→ Assignment
Copy each line from the data that has the word "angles" in it.

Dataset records
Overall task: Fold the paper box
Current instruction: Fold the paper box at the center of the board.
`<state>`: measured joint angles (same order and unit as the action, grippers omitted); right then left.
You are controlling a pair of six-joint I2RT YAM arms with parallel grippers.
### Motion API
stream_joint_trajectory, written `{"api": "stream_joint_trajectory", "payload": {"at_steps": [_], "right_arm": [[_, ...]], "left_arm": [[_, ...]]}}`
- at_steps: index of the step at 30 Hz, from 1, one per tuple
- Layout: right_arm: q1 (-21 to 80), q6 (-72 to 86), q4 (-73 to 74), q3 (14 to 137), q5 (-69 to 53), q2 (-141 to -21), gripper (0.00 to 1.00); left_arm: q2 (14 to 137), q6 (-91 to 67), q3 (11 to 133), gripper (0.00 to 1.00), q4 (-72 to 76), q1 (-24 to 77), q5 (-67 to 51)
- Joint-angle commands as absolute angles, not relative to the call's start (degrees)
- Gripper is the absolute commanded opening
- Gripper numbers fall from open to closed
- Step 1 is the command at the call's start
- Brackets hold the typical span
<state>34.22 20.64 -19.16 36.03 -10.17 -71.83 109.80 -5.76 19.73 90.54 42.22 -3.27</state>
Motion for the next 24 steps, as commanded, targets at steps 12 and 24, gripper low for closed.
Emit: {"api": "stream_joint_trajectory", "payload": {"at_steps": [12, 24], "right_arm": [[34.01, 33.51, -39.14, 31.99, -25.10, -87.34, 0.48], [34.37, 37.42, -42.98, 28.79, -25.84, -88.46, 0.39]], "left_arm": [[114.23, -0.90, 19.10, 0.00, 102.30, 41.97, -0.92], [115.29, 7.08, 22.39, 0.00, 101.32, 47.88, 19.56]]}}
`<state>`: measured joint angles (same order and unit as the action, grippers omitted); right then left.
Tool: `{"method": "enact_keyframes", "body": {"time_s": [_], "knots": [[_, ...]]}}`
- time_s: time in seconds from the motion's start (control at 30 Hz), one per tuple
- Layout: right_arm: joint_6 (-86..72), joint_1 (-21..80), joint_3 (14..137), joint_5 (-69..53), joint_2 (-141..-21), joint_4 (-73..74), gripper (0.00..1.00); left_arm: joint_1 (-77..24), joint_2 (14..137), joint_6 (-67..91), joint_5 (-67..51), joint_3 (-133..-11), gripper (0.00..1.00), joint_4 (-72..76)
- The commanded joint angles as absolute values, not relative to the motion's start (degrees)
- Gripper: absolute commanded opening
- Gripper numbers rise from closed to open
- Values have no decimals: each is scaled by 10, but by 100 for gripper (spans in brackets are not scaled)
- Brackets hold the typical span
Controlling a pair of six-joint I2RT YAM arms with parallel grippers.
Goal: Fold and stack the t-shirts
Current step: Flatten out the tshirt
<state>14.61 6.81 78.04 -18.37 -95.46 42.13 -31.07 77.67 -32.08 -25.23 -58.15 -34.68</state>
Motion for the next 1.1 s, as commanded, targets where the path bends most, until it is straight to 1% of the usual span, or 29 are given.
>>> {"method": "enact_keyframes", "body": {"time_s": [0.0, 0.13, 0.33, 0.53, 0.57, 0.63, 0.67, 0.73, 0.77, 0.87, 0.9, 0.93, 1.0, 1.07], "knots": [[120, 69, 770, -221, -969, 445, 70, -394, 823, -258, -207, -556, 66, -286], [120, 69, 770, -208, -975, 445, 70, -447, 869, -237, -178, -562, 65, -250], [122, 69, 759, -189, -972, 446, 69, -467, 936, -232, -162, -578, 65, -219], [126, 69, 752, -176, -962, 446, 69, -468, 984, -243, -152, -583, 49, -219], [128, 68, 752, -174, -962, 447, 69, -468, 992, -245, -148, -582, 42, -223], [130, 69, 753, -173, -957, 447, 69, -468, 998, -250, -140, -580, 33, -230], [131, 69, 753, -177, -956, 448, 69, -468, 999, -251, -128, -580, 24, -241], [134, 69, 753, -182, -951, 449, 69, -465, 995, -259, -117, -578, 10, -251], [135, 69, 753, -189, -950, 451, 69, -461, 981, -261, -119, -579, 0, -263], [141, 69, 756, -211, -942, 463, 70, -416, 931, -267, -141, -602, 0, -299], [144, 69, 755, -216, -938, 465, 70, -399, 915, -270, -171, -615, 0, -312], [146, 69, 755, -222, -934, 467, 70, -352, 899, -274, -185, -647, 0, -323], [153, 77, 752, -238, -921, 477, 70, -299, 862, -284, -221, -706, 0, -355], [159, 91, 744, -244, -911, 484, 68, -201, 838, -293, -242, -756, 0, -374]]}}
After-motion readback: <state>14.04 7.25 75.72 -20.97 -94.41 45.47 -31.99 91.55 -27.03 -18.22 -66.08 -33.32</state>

→ Solution below
`<state>`: measured joint angles (same order and unit as the action, grippers omitted); right then left.
- Joint-angle commands as absolute angles, not relative to the call's start (degrees)
`<state>`: measured joint angles (same order and unit as the action, grippers omitted); right then left.
- The commanded joint angles as absolute values, not relative to the motion's start (degrees)

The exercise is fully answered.